- **TASK DIRECTIONS**
I'd ask you to write out the lines below exactly, with no images.

————————

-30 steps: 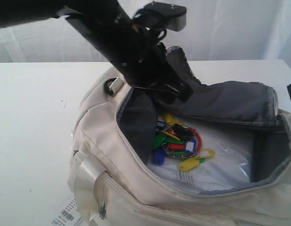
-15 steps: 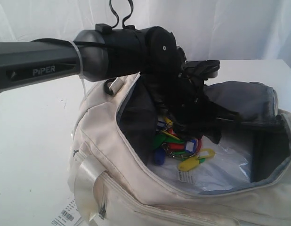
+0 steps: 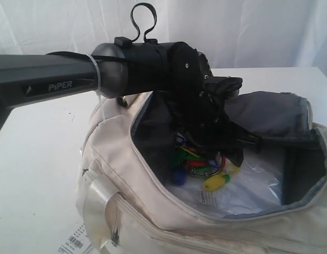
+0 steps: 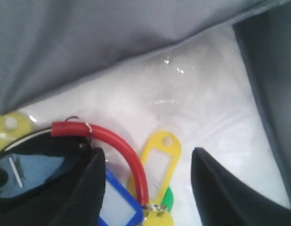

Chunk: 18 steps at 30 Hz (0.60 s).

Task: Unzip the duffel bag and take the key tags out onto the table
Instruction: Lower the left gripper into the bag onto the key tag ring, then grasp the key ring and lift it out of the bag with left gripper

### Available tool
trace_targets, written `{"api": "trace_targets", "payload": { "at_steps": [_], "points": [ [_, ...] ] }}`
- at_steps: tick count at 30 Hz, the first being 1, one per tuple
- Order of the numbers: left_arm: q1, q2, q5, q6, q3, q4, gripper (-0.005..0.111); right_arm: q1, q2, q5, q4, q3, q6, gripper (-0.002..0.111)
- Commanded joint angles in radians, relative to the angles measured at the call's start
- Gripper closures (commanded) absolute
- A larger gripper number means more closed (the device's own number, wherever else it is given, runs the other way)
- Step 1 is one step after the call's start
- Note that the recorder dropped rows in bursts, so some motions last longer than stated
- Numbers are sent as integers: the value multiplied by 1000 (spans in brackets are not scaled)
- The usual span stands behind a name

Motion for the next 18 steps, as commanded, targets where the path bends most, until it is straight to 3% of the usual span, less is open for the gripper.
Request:
{"api": "trace_targets", "payload": {
  "at_steps": [1, 9, 11, 17, 18],
  "points": [
    [-1, 26, -10, -7, -4, -21, 48, 1, -7, -13, -9, 6, 8, 108],
    [-1, 67, 3, -7, -4, -37, 53, 1, -7, -21, -7, 6, 8, 108],
    [-1, 67, -4, -7, -4, -37, 63, 1, -7, -23, -7, 6, 8, 108],
    [-1, 66, 19, 30, -4, -37, 107, 1, -7, -25, -7, 6, 8, 108],
    [-1, 61, 35, 39, -12, -37, 107, 1, -7, -28, -7, 6, 8, 108]
  ]
}}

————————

- **OUTPUT FOR THIS TASK**
-30 steps: 
-15 steps: 
+0 steps: 
+0 steps: 

Chunk: 18 steps at 30 Hz (0.60 s).

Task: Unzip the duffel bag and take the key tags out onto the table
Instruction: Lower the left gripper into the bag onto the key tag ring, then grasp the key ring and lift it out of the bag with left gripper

### Available tool
trace_targets, written `{"api": "trace_targets", "payload": { "at_steps": [_], "points": [ [_, ...] ] }}`
- at_steps: tick count at 30 Hz, the first being 1, one per tuple
- Order of the numbers: left_arm: q1, q2, q5, q6, q3, q4, gripper (-0.005..0.111); right_arm: q1, q2, q5, q4, q3, q6, gripper (-0.002..0.111)
- Commanded joint angles in radians, relative to the angles measured at the call's start
- Gripper closures (commanded) absolute
- A larger gripper number means more closed (the device's own number, wherever else it is given, runs the other way)
- Step 1 is one step after the call's start
- Note that the recorder dropped rows in bursts, so some motions last longer than stated
- Numbers are sent as integers: the value multiplied by 1000 (spans in brackets are not scaled)
- The usual span stands behind a name

Motion for the next 18 steps, as commanded, targets where the path bends most, until it is straight to 3% of the usual span, less is open for the gripper.
Request:
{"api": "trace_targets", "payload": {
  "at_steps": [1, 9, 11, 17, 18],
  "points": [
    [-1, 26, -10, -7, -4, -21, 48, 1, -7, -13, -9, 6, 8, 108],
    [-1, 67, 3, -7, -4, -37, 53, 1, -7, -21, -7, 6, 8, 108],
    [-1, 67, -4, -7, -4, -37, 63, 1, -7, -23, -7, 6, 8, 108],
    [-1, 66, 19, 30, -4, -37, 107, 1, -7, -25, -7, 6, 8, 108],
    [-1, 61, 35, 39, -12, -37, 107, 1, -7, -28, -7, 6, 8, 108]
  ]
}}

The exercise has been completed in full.